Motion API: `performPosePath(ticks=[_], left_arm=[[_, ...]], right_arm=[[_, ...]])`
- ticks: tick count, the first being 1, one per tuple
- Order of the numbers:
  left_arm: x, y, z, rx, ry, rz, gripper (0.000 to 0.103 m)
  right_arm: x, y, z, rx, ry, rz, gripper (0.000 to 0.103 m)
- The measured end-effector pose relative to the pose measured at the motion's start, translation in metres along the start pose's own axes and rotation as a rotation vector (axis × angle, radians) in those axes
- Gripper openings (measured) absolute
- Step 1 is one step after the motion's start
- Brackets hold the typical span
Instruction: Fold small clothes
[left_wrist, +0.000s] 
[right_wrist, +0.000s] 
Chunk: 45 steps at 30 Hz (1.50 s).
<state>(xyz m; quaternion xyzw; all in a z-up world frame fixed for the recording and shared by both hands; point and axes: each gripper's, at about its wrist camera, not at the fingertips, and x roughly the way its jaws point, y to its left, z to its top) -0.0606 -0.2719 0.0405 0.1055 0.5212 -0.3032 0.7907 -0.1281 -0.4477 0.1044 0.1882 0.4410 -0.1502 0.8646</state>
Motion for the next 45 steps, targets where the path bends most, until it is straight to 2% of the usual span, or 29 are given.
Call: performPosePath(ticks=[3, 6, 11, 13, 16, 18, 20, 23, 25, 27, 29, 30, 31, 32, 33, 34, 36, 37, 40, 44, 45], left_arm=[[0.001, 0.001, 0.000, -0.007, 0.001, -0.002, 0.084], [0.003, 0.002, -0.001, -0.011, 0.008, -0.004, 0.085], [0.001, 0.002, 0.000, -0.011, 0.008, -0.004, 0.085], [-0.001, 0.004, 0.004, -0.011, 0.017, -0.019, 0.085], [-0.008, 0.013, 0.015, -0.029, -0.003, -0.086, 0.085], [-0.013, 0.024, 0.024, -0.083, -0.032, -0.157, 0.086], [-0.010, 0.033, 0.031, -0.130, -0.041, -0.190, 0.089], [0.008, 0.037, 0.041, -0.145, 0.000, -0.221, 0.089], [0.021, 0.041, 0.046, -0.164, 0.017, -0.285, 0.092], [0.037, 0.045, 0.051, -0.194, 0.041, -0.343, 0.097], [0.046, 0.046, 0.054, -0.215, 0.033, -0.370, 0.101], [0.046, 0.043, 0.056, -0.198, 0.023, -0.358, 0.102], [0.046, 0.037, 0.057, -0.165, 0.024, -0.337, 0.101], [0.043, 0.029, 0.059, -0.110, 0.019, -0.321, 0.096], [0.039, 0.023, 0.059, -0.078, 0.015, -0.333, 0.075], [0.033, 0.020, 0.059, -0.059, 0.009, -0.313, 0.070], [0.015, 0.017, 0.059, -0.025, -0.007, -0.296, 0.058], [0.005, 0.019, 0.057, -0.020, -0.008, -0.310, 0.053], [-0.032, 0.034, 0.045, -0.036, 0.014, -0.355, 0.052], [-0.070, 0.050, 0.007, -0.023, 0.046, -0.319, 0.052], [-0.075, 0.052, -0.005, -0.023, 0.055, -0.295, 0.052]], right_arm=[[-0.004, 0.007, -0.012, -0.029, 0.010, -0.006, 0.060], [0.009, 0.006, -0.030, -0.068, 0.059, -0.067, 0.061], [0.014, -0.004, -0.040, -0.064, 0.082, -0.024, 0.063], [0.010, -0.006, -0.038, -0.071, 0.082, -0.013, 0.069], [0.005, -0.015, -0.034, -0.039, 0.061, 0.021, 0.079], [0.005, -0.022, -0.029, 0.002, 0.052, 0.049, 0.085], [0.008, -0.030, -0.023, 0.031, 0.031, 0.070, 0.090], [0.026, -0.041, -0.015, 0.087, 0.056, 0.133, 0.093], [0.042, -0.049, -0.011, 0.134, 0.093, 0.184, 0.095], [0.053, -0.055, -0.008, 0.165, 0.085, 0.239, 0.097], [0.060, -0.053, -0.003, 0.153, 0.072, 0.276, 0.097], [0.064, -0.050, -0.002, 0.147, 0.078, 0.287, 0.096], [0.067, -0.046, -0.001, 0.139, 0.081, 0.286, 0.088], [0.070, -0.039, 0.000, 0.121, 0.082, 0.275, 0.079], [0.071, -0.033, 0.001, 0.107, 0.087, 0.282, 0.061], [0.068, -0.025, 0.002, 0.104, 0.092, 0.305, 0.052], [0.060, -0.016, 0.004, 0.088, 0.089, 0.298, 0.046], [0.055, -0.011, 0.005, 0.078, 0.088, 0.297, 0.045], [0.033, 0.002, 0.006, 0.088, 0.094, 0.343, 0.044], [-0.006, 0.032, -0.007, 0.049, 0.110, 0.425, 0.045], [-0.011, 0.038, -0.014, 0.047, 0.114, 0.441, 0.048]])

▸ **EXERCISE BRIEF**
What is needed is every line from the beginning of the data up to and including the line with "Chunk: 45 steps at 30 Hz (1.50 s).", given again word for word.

▸ **WRITTEN REPLY**
Motion API: `performPosePath(ticks=[_], left_arm=[[_, ...]], right_arm=[[_, ...]])`
- ticks: tick count, the first being 1, one per tuple
- Order of the numbers:
  left_arm: x, y, z, rx, ry, rz, gripper (0.000 to 0.103 m)
  right_arm: x, y, z, rx, ry, rz, gripper (0.000 to 0.103 m)
- The measured end-effector pose relative to the pose measured at the motion's start, translation in metres along the start pose's own axes and rotation as a rotation vector (axis × angle, radians) in those axes
- Gripper openings (measured) absolute
- Step 1 is one step after the motion's start
- Brackets hold the typical span
Instruction: Fold small clothes
[left_wrist, +0.000s] 
[right_wrist, +0.000s] 
Chunk: 45 steps at 30 Hz (1.50 s).

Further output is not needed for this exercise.